Work order. Beginning with the first line, return the material verbatim and without pictures.
┌─ Source records
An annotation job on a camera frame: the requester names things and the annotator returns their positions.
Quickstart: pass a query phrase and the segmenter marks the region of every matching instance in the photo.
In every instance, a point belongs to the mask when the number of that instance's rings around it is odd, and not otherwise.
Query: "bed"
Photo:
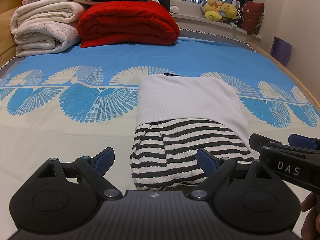
[[[0,0],[0,239],[15,231],[9,201],[48,158],[72,162],[113,147],[105,175],[136,189],[130,154],[137,91],[153,73],[219,78],[232,86],[250,133],[288,143],[320,134],[320,103],[286,68],[252,43],[181,29],[174,46],[119,44],[15,57],[8,23],[21,0]],[[290,185],[302,200],[307,191]],[[300,233],[304,214],[295,227]]]

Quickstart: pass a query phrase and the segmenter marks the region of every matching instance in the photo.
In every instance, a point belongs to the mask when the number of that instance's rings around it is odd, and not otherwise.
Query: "silver bolt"
[[[106,197],[116,197],[120,194],[120,191],[114,188],[107,189],[103,192]]]
[[[202,189],[196,189],[191,192],[191,195],[195,198],[204,198],[207,195],[207,193]]]

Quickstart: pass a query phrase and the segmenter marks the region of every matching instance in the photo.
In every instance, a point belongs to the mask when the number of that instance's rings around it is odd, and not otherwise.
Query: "wooden bed frame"
[[[9,29],[9,22],[12,14],[21,6],[22,0],[0,0],[0,68],[12,59],[16,55],[16,44],[13,41],[13,36],[11,35]],[[302,91],[306,98],[320,111],[320,103],[315,98],[315,96],[307,89],[307,87],[301,83],[301,81],[293,75],[287,68],[285,68],[280,62],[273,58],[266,51],[261,49],[256,44],[247,41],[252,48],[257,52],[270,59],[282,72],[284,72]]]

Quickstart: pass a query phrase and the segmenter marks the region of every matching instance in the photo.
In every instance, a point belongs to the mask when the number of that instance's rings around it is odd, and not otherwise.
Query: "black device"
[[[199,149],[197,162],[208,178],[187,195],[127,190],[123,196],[103,177],[114,162],[110,147],[74,163],[50,158],[10,201],[18,228],[10,239],[299,239],[292,229],[300,202],[282,179],[320,193],[320,151],[257,134],[250,145],[261,152],[252,164]]]

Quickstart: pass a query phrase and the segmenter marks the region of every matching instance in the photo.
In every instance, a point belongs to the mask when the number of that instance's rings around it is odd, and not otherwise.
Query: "folded red quilt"
[[[155,1],[110,1],[91,6],[80,18],[81,48],[121,42],[174,43],[179,27]]]

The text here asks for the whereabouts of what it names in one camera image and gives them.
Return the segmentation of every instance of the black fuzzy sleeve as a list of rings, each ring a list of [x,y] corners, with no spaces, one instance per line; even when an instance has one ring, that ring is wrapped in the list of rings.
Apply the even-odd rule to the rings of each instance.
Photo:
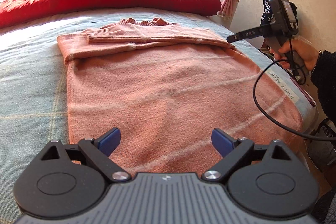
[[[336,124],[336,52],[324,51],[319,55],[311,81],[318,89],[324,113]]]

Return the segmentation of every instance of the plaid bedsheet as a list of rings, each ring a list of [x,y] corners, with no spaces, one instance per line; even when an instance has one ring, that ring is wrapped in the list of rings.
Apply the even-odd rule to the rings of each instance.
[[[137,21],[162,17],[190,27],[210,28],[223,37],[226,28],[198,15],[155,9],[105,9],[56,15],[0,30],[0,223],[20,216],[13,185],[50,139],[68,143],[66,68],[56,38],[60,34],[97,28],[122,18]],[[260,67],[270,60],[247,42],[236,47]],[[289,83],[286,73],[274,68]],[[296,106],[304,120],[314,116],[303,95]]]

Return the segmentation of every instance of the blanket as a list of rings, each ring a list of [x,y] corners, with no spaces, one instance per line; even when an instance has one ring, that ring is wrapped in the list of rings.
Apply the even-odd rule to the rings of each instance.
[[[211,145],[214,127],[261,144],[282,139],[298,150],[300,138],[270,122],[254,105],[256,64],[223,38],[216,42],[215,33],[214,41],[207,41],[210,30],[195,35],[190,28],[189,39],[179,42],[179,30],[187,30],[169,26],[175,28],[169,39],[176,40],[170,45],[120,37],[88,43],[88,34],[104,28],[58,37],[68,65],[71,143],[120,128],[121,144],[111,159],[132,174],[204,172],[221,158]],[[268,76],[261,78],[256,94],[276,120],[301,130],[297,108]]]
[[[220,0],[0,0],[0,28],[56,14],[98,8],[144,7],[216,15]]]

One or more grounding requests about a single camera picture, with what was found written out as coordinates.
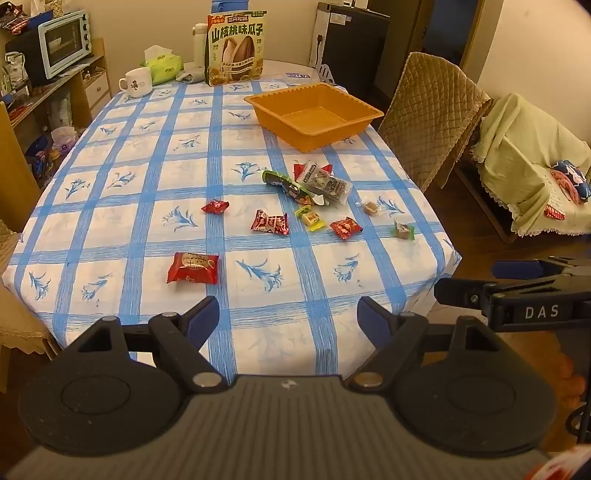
drawer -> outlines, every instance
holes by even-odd
[[[93,106],[104,94],[109,91],[109,84],[107,83],[107,74],[104,73],[86,87],[86,98],[88,105]]]
[[[90,114],[92,115],[92,119],[94,120],[97,116],[99,116],[100,111],[107,106],[107,103],[111,100],[111,94],[107,92],[107,94],[98,101],[98,103],[92,108]]]

dining table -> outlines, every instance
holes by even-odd
[[[227,379],[351,374],[374,351],[358,325],[359,299],[426,315],[435,282],[461,257],[371,126],[306,154],[260,126],[245,97],[294,81],[319,78],[266,60],[259,80],[115,95],[43,191],[4,284],[64,348],[103,316],[146,323],[215,296],[219,323],[200,351]],[[296,216],[301,205],[262,181],[265,170],[295,180],[294,165],[310,161],[353,185],[344,205],[314,207],[326,223],[317,231]],[[213,199],[228,209],[202,211]],[[377,215],[364,211],[369,201]],[[287,214],[290,233],[253,231],[257,210]],[[330,224],[346,217],[362,232],[343,240]],[[397,238],[395,223],[414,227],[415,238]],[[218,255],[217,283],[167,283],[177,252]]]

quilted chair cover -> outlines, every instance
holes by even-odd
[[[379,134],[424,192],[443,187],[492,99],[459,67],[412,52]]]
[[[0,220],[0,276],[17,245],[19,234]],[[29,309],[0,280],[0,345],[25,353],[46,353],[51,334]]]

black appliance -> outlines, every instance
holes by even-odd
[[[310,67],[327,65],[337,85],[360,100],[372,103],[375,74],[389,23],[387,15],[319,3]]]

red snack package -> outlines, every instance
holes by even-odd
[[[287,223],[287,214],[270,217],[262,210],[257,210],[251,230],[288,235],[290,233],[290,226]]]
[[[230,206],[230,202],[224,202],[222,200],[212,200],[206,206],[201,207],[201,210],[207,213],[223,213]]]
[[[294,163],[294,180],[297,181],[298,177],[304,171],[305,167],[306,166],[302,165],[301,163]],[[332,165],[329,163],[328,165],[322,167],[322,170],[327,171],[328,173],[332,173]]]
[[[184,280],[216,284],[218,258],[218,255],[177,252],[174,254],[174,262],[168,271],[166,283]]]
[[[338,222],[332,222],[330,227],[343,240],[347,240],[355,232],[363,232],[363,229],[351,217],[347,217],[345,220],[339,220]]]

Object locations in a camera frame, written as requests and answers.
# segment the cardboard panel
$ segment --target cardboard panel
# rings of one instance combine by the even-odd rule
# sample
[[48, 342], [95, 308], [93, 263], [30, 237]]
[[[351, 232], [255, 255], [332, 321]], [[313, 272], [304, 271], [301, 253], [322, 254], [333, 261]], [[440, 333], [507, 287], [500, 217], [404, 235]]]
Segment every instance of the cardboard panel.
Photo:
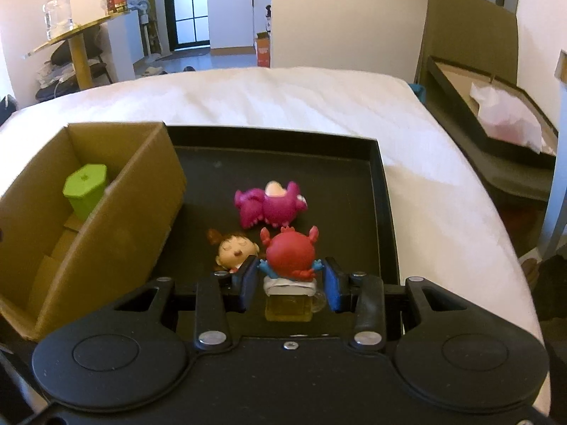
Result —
└─
Solution to this problem.
An annotation job on a camera frame: the requester names things and the annotator returns their positions.
Quickstart: pass a query phrase and the segmenter marks the region of every matching instance in the photo.
In every instance, a point belongs to the mask when the number of that instance's rings around it is odd, and not otherwise.
Query: "bed"
Photo:
[[[0,0],[0,239],[15,231],[9,201],[48,158],[72,162],[113,147],[105,175],[136,189],[130,154],[137,91],[153,73],[219,78],[232,86],[250,133],[288,143],[320,134],[320,103],[286,68],[252,43],[181,29],[174,46],[119,44],[15,57],[8,23],[21,0]],[[290,185],[302,200],[307,191]],[[300,233],[304,214],[295,227]]]

Quickstart: pass a query phrase and the segmenter marks the region of every matching instance in the photo.
In every instance, a point belongs to the mask when the number of that instance's rings around it is odd, and not otherwise.
Query: "silver bolt"
[[[106,197],[116,197],[120,194],[120,191],[114,188],[107,189],[103,192]]]
[[[202,189],[196,189],[191,192],[191,195],[195,198],[204,198],[207,195],[207,193]]]

Quickstart: pass a query phrase and the segmenter marks the region of every matching instance in the photo.
In every instance, a point belongs to the mask when the number of that instance's rings around it is odd, and not otherwise.
Query: "wooden bed frame"
[[[9,29],[9,22],[12,14],[21,6],[22,0],[0,0],[0,68],[12,59],[16,55],[16,44],[13,41],[13,36],[11,35]],[[302,91],[306,98],[320,111],[320,103],[315,98],[315,96],[307,89],[307,87],[301,83],[301,81],[293,75],[287,68],[285,68],[280,62],[273,58],[266,51],[261,49],[256,44],[247,41],[252,48],[257,52],[270,59],[282,72],[284,72]]]

Quickstart: pass a query phrase and the segmenter marks the region of every matching instance in the photo.
In every instance, a point belongs to the mask when the number of that instance's rings around it is odd, and not otherwise.
Query: "black device"
[[[199,149],[197,162],[208,178],[187,195],[127,190],[123,196],[103,177],[114,162],[110,147],[74,163],[50,158],[10,201],[18,228],[10,239],[299,239],[292,229],[300,202],[282,179],[320,193],[320,151],[257,134],[250,145],[261,152],[252,164]]]

Quickstart: pass a query phrase and the segmenter marks the region of every matching instance in the photo.
In every instance, a point belongs to the mask when the number of that instance's rings around it is odd, and not otherwise.
Query: "folded red quilt"
[[[155,1],[110,1],[91,6],[80,18],[81,48],[121,42],[174,43],[179,27]]]

The text here asks for the whereabouts of what it names in one camera image and gives them.
Return the segmentation of every instance of the black fuzzy sleeve as a list of rings, each ring a list of [x,y] corners, with no spaces, one instance per line; even when an instance has one ring, that ring is wrapped in the list of rings.
Apply the even-odd rule to the rings of each instance.
Photo:
[[[336,124],[336,52],[324,51],[319,55],[311,81],[318,89],[324,113]]]

Return the segmentation of every instance of the plaid bedsheet as a list of rings, each ring a list of [x,y] corners, with no spaces, one instance per line; even when an instance has one ring, that ring is wrapped in the list of rings.
Apply the even-odd rule to the rings of each instance.
[[[137,21],[162,17],[190,27],[210,28],[223,37],[226,28],[198,15],[155,9],[105,9],[56,15],[0,30],[0,223],[20,216],[13,185],[50,139],[68,143],[66,68],[56,38],[60,34],[97,28],[122,18]],[[260,67],[270,60],[247,42],[236,47]],[[289,83],[286,73],[274,68]],[[296,106],[304,120],[314,116],[303,95]]]

Return the segmentation of every instance of the blanket as a list of rings, each ring a list of [x,y] corners, with no spaces, one instance per line; even when an instance has one ring, that ring is wrapped in the list of rings.
Apply the even-odd rule to the rings of each instance.
[[[211,145],[214,127],[261,144],[282,139],[298,150],[300,138],[270,122],[254,105],[256,64],[223,38],[216,42],[215,33],[214,41],[207,41],[210,30],[195,35],[190,28],[189,39],[179,42],[179,30],[187,30],[169,26],[175,28],[169,39],[176,40],[170,45],[120,37],[88,43],[88,34],[104,28],[58,37],[68,65],[71,143],[120,128],[121,144],[111,159],[132,174],[204,172],[221,158]],[[268,76],[261,78],[256,94],[276,120],[301,130],[297,108]]]
[[[220,0],[0,0],[0,28],[56,14],[98,8],[144,7],[216,15]]]

One or more grounding requests about a single camera picture, with what was found written out as coordinates.
drawer -> outlines, every instance
holes by even-odd
[[[93,106],[104,94],[109,91],[109,84],[107,83],[107,74],[104,73],[86,87],[86,98],[88,105]]]
[[[90,114],[92,115],[92,119],[94,120],[97,116],[99,116],[100,111],[107,106],[107,103],[111,100],[111,94],[107,92],[107,94],[98,101],[98,103],[92,108]]]

dining table -> outlines, every instance
holes by even-odd
[[[227,379],[351,374],[374,351],[358,325],[359,299],[426,315],[435,282],[461,257],[371,126],[306,154],[260,126],[245,97],[294,81],[319,78],[266,60],[259,80],[115,95],[43,191],[4,284],[64,348],[103,316],[146,323],[215,296],[219,323],[200,351]],[[296,216],[301,205],[262,181],[265,170],[295,180],[294,165],[310,161],[353,185],[344,205],[314,207],[326,223],[317,231]],[[213,199],[228,209],[202,211]],[[377,215],[364,211],[369,201]],[[287,214],[290,233],[253,231],[257,210]],[[330,224],[346,217],[362,232],[343,240]],[[397,238],[395,223],[414,227],[415,238]],[[218,255],[217,283],[167,283],[177,252]]]

quilted chair cover -> outlines, every instance
holes by even-odd
[[[379,134],[424,192],[443,187],[492,99],[459,67],[412,52]]]
[[[0,220],[0,276],[17,245],[19,234]],[[29,309],[0,280],[0,345],[25,353],[46,353],[51,334]]]

black appliance -> outlines, every instance
holes by even-odd
[[[310,67],[327,65],[337,85],[360,100],[372,103],[375,74],[389,23],[387,15],[319,3]]]

red snack package -> outlines, every instance
holes by even-odd
[[[287,223],[287,214],[270,217],[262,210],[257,210],[251,230],[288,235],[290,233],[290,226]]]
[[[230,206],[230,202],[224,202],[222,200],[212,200],[206,206],[201,207],[201,210],[207,213],[223,213]]]
[[[294,163],[294,180],[297,181],[298,177],[304,171],[305,167],[306,166],[302,165],[301,163]],[[332,165],[329,163],[328,165],[322,167],[322,170],[327,171],[328,173],[332,173]]]
[[[184,280],[216,284],[218,258],[218,255],[177,252],[174,254],[174,262],[168,271],[166,283]]]
[[[338,222],[332,222],[330,227],[343,240],[347,240],[355,232],[363,232],[363,229],[351,217],[347,217],[345,220],[339,220]]]

Object locations in a camera frame, written as requests and answers.
# segment the cardboard panel
$ segment --target cardboard panel
# rings of one instance combine by the even-odd rule
# sample
[[48, 342], [95, 308], [93, 263], [30, 237]]
[[[351, 232], [255, 255], [332, 321]], [[313, 272], [304, 271], [301, 253], [322, 254], [333, 261]], [[440, 333], [507, 287], [500, 217], [404, 235]]]
Segment every instance of the cardboard panel.
Photo:
Result —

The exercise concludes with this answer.